It must be said that Ben Wittes’s inevitable defense of Carhart II is somewhat less objectionable than his typical writing on the subject, if only by virtue of its incoherence. He labels the rank sexism of Kennedy’s opinion “absurd,” and even concedes that “in some respects, it’s a big win for anti-abortion activists.” (Of course, he’s now on the record as claiming that Carhart II might have at least some negative impact on a woman’s right to choose an abortion, while overturning Roe entirely would have a positive impact. I would try explain this, but I lack the ability to make heads or tails of the High Contrarian logic that is desirable if you want to write about abortion for most of the nation’s primary op-ed pages.) Still, his bottom-line claim that the Court’s rejection of a facial claim against Congress’ arbitrary regulation of abortion is likely to prove “constructive” requires evading virtually all of the problematic aspects of the opinion:
- It’s nice that he calls out the Court for its sexist assumptions, but he then treats Kennedy’s assumptions about the deficient decision-making capacities of women as essentially meaningless dicta, when in fact without them the entire case for upholding the statute collapses. Casey identified two state interests that may be advanced through abortion regulations (so long as they do not constitute an “undue burden” on a woman’s right to obtain an abortion): the protection of fetal life and the protection of a woman’s health. The PBA ban has no connection at all to the former–the government conceded at oral argument that it would not prevent any abortion from occurring–and even if one credulously defers to Congress’ findings that 2+2=13 at best the procedure is neutral to women’s health unless one assumes that women are unable to rationally make this choice for themselves. Kennedy’s sexism isn’t merely incidental–it’s the meat of his argument, and Wittes certainly doesn’t deign to share with us what other connection with a legitimate state interest could make the burden imposed by the state “due.” Worse, if one accepts the premise that preventing women from obtaining abortions is an acceptable means of saving them from themselves, it’s not clear what abortion regulation Casey could possibly proscribe.
- Wittes’ discussion of the theoretical possibility the Court holds out of a successful as-applied challenge also makes little sense. I’ve discussed the importance of this issue to abortion cases in detail here and here, but Wittes doesn’t sufficiently grapple with a couple of important points. First of all, while it’s true that denying facial challenges before seeing if a statute has unconstitutional applications makes sense in many areas of the law, it’s inappropriate to apply it to abortion cases for an obvious reason: biology prevents the status quo in abortion cases from being frozen legally. Surely, as Ginsburg says, Kennedy cannot mean that a doctor waits until she has a woman in her office ready to perform surgery before she can apply for an injunction, but as Wittes acknowledges Kennedy sheds no light at all on what it could mean. If what is needed is evidence that the procedure is necessary in certain cases, this case is as good as any; at least two Circuit courts have already determined that there is. Are doctors supposed to risk legal harassment and/or prosecution by performing the the procedure when they determine it’s necessary to build a factual case? If not, what abstract evidence is good enough? He also, of course, essentially ignores the immense financial burden having to prove that individual applications of every abortion regulation are unconstitutional on pro-choice litigators, and the burden that will exist (especially on poor women) in the meantime.

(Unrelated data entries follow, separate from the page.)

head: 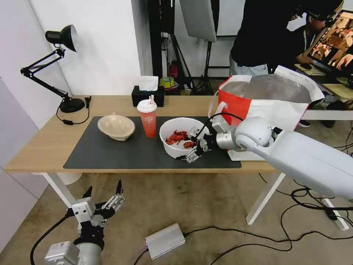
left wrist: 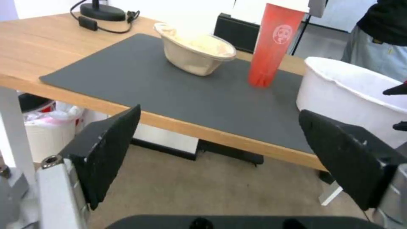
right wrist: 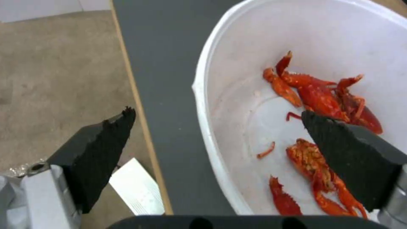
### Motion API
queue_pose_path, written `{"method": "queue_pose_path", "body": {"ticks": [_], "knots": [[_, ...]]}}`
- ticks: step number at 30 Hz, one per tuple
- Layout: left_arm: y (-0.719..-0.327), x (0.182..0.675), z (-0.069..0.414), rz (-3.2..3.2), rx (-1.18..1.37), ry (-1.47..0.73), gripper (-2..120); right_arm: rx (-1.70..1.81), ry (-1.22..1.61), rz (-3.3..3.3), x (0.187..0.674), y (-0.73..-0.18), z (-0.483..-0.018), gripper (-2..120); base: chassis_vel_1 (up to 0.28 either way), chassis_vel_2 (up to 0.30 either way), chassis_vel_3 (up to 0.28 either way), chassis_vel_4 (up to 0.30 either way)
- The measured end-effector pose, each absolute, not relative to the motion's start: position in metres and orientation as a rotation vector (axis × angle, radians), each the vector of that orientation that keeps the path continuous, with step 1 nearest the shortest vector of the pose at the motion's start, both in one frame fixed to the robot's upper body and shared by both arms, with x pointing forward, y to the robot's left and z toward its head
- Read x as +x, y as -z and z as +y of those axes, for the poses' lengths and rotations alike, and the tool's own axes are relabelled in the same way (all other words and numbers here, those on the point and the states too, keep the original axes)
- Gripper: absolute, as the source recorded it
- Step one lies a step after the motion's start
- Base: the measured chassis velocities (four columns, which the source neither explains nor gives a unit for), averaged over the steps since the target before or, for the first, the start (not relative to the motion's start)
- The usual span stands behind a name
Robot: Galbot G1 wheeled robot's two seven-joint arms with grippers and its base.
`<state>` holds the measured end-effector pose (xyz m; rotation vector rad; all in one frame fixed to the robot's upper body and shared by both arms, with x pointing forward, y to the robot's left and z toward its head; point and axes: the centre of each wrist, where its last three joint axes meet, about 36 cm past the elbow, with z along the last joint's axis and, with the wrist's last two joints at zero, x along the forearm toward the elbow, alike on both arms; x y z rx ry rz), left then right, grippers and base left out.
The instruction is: Pick up the trash from the table and place it into the takeout bag.
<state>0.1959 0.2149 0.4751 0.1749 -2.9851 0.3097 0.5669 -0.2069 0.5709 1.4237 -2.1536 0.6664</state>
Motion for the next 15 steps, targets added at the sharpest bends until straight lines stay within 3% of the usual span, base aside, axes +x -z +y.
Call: {"method": "queue_pose_path", "body": {"ticks": [15], "knots": [[-0.4733, 0.1972, 0.2152, -2.984, 0.175, -0.314, 100, 1.407, -0.664, -2.138, 0.5729, -0.5593, -0.206, 100, 0.0, 0.0, 0.0, 0.0]]}}
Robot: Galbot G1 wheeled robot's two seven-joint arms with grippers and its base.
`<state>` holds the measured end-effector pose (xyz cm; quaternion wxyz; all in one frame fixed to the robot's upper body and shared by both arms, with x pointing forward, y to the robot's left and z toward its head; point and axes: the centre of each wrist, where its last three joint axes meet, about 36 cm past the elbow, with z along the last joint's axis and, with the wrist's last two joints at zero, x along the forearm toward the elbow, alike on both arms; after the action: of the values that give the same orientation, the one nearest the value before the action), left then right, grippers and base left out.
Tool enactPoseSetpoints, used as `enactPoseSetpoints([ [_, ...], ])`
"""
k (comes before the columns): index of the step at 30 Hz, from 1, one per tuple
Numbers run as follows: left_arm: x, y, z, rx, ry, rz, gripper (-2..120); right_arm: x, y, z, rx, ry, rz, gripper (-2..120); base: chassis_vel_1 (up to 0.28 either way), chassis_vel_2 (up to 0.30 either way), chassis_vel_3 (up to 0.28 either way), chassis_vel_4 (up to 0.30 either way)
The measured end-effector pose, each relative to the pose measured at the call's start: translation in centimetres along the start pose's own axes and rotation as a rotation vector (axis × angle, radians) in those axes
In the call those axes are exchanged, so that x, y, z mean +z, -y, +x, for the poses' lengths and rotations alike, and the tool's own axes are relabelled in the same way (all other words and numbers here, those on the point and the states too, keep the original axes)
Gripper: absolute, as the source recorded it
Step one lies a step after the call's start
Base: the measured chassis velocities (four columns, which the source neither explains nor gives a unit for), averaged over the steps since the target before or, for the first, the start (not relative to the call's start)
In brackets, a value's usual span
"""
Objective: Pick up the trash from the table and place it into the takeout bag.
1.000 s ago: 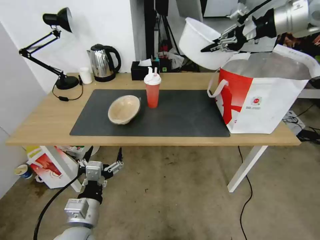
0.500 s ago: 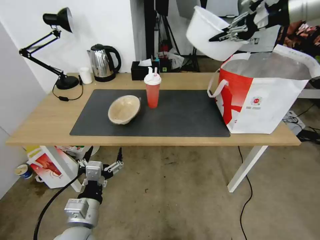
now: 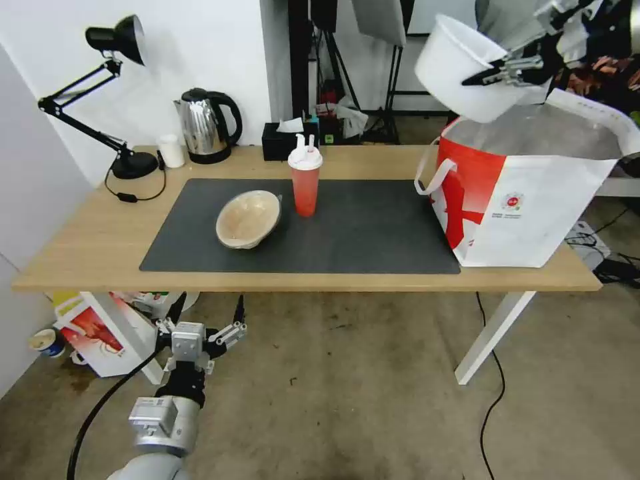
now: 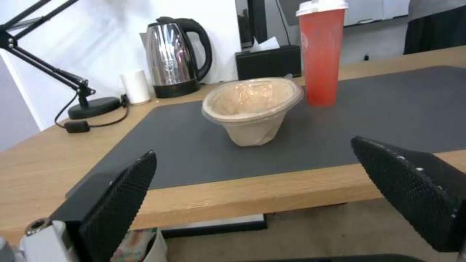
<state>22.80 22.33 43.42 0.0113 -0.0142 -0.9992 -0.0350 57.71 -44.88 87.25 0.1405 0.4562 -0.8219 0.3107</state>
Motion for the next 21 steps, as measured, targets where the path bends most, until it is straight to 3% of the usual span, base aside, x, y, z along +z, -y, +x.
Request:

- Moreover, Wittes is asking us to believe that a Court majority whose most moderate member wrote an opinion rife with hostility towards not only abortion but to women in general is likely to adjudicate future as-applied challenges in good faith rather than turning challenges into a Kafkaseque maze in which no challenge is ever quite specific enough. Let’s just say that the next time that Wittes is involved in a high-stakes poker game, I hope he gives me a call.
- And finally, the opinion concludes by claiming with his trademark argument that the decision “could let some of the air out of the balloon” of the abortion debate. Even leaving aside the question of why a mild attenuation of conflict should be preferred to the just outcome, I remain unable to follow the logic here. Apparently anti-choice groups will be less likely to pursue, and anti-choice legislators less likely to pass, incremental restrictions on the ability of poor women to obtain abortions despite the fact that the Court has signaled that the Casey standard will be almost entirely toothless when evaluating anything short of a ban and that challenging such regulations will be a bewildering, enormously expensive exercise because…look, it’s Halley’s Comet!
So despite the qualifications this remains the same old vinegary contrarian wine in a slightly cleaner bottle. Wittes, again, is asking us to move toward a compromise in the abortion debate by preserving the rights of women who will have access to abortion no matter what while sacrificing the women whose rights are actually at stake. Don’t buy it. He may be fooled by the clever, slow-motion gutting of Roe by the Court’s conservative wing, but you shouldn’t be.